A general counsel for the Clinical Decision Support Coalition said his group strongly supports FDA developing a medical software precertification program, but worries the initiative is outside the agency’s statutory authority. If FDA moves forward, he added, it needs to address how low-risk products and software used with drugs fit in, and will have to find business-minded staff who can evaluate software developers based on organizational excellence instead of the traditional safety and efficacy measures.
“We like the precert program. We think it’s extraordinarily innovative. In fact we’d like to see it expanded to consider software used with pharmaceutical products,” wrote Brad Thompson, general counsel for the CDS Coalition, in a July 17 letter to Bakul Patel, associate director for digital health at FDA’s Center for Devices and Radiological Health (CDRH). But he warned that absent congressional approval the effort could eventually be challenged and fall apart.
Thompson was responding to an agency call for comments on a second draft of a working model for FDA’s software precertification program. The program would allow developers to qualify for a streamlined premarket review process if they meet criteria for organizational excellence.
FDA lacks authority. In Thompson’s view, the precertification program blows past FDA’s statutory authority regarding the classification process, the 510(k) notification process, the process for requiring postmarket surveillance, and the agency’s enforcement powers. While FDA could claim the precertification program is a new form of 510(k), or claim that it has authority to make the 510(k) process optional, Thompson said neither of those claims have legal merit.

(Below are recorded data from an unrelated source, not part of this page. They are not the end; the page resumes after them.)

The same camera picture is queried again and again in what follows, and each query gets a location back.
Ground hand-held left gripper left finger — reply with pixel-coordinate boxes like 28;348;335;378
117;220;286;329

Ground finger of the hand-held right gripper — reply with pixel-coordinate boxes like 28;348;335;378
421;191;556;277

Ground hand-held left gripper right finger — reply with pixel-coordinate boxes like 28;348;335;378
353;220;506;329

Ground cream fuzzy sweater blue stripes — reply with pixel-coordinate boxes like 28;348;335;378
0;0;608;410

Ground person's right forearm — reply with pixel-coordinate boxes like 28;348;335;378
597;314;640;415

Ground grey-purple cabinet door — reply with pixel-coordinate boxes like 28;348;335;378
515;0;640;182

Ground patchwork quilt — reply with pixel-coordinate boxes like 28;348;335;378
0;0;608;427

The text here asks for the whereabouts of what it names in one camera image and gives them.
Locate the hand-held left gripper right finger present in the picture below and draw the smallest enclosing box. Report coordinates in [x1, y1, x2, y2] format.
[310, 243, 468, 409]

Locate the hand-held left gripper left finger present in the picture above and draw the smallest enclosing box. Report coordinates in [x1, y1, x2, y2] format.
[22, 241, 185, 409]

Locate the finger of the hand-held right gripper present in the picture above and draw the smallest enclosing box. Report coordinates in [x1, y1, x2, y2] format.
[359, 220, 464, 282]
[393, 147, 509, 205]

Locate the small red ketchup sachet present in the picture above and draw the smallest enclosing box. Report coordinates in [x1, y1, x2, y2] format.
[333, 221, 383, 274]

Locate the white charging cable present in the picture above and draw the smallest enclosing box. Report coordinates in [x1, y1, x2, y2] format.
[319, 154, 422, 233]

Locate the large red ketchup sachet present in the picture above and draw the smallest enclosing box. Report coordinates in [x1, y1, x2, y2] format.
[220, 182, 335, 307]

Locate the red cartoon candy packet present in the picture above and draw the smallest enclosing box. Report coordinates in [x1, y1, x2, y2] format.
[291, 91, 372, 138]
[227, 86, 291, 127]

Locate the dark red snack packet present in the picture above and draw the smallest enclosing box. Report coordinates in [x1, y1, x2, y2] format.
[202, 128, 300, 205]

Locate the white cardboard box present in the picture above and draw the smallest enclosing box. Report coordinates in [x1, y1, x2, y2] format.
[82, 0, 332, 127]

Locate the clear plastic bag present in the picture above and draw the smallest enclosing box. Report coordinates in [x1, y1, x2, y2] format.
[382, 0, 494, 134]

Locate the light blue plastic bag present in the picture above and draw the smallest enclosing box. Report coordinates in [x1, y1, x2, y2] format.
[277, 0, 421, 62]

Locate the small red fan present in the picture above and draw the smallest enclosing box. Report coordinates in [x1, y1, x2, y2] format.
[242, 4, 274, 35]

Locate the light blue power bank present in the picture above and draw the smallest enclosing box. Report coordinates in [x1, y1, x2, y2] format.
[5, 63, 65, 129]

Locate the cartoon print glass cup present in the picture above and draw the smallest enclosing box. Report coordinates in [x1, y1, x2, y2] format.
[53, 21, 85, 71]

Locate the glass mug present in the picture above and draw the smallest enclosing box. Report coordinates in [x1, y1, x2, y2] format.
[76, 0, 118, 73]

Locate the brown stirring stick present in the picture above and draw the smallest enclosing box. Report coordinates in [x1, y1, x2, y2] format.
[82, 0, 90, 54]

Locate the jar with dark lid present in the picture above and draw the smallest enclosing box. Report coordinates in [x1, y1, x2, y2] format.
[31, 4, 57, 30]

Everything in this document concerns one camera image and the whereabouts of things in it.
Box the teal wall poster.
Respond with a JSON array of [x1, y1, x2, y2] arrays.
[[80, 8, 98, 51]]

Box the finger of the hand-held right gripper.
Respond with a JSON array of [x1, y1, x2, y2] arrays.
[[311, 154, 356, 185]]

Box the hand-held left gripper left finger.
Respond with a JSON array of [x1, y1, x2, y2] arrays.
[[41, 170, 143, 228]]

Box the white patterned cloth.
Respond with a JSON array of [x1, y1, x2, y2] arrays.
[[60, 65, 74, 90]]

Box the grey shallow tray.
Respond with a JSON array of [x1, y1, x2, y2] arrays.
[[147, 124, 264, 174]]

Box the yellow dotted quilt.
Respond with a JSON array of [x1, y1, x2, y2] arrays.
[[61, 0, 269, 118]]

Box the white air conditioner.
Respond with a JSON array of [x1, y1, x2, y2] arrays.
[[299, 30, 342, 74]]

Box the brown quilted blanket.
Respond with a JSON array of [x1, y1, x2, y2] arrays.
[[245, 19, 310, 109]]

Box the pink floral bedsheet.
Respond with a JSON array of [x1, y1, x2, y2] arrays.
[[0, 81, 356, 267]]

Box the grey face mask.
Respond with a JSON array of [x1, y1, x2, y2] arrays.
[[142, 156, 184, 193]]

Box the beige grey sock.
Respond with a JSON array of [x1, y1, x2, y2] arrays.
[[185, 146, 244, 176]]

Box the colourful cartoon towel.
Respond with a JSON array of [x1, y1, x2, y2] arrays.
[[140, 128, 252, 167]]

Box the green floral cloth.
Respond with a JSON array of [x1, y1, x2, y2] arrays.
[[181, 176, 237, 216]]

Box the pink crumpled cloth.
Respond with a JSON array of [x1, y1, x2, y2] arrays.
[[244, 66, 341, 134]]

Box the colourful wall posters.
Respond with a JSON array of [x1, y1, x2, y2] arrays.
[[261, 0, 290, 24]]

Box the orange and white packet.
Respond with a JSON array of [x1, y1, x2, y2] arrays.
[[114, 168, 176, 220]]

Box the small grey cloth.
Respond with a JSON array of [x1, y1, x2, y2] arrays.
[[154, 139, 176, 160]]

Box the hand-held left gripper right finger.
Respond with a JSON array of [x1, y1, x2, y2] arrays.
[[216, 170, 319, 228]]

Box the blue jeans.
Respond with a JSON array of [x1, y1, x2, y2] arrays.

“[E]ven at this early stage, it seems patently obvious that where FDA seems to be going will require new statutory authority,” he wrote.
Such authority would be needed to resolve future legal conflicts that might arise between the agency and companies regarding the program, he said. “Like a contract, statutes and regulations exist for when things go sideways,” Thompson wrote to FDA.
“Under section 704 of the [Federal Food, Drug and Cosmetic Act], FDA has legal authority to conduct mandatory inspections of facilities to assess compliance with the statute,” Thompson wrote. “However, it does not mean that FDA can meander throughout other parts of the company and look at records such as financial data, pricing data, personnel data, research data or sales data (other than shipment data regarding sales).”
“As much as we like the program, we think it’s unavoidable that it will require new legal authority,” he concluded. “It’s so innovative it simply doesn’t fit the existing legal framework. That’s not a criticism, in fact that’s a compliment. But it’s also a fact, and something that will soon need to be dealt with.”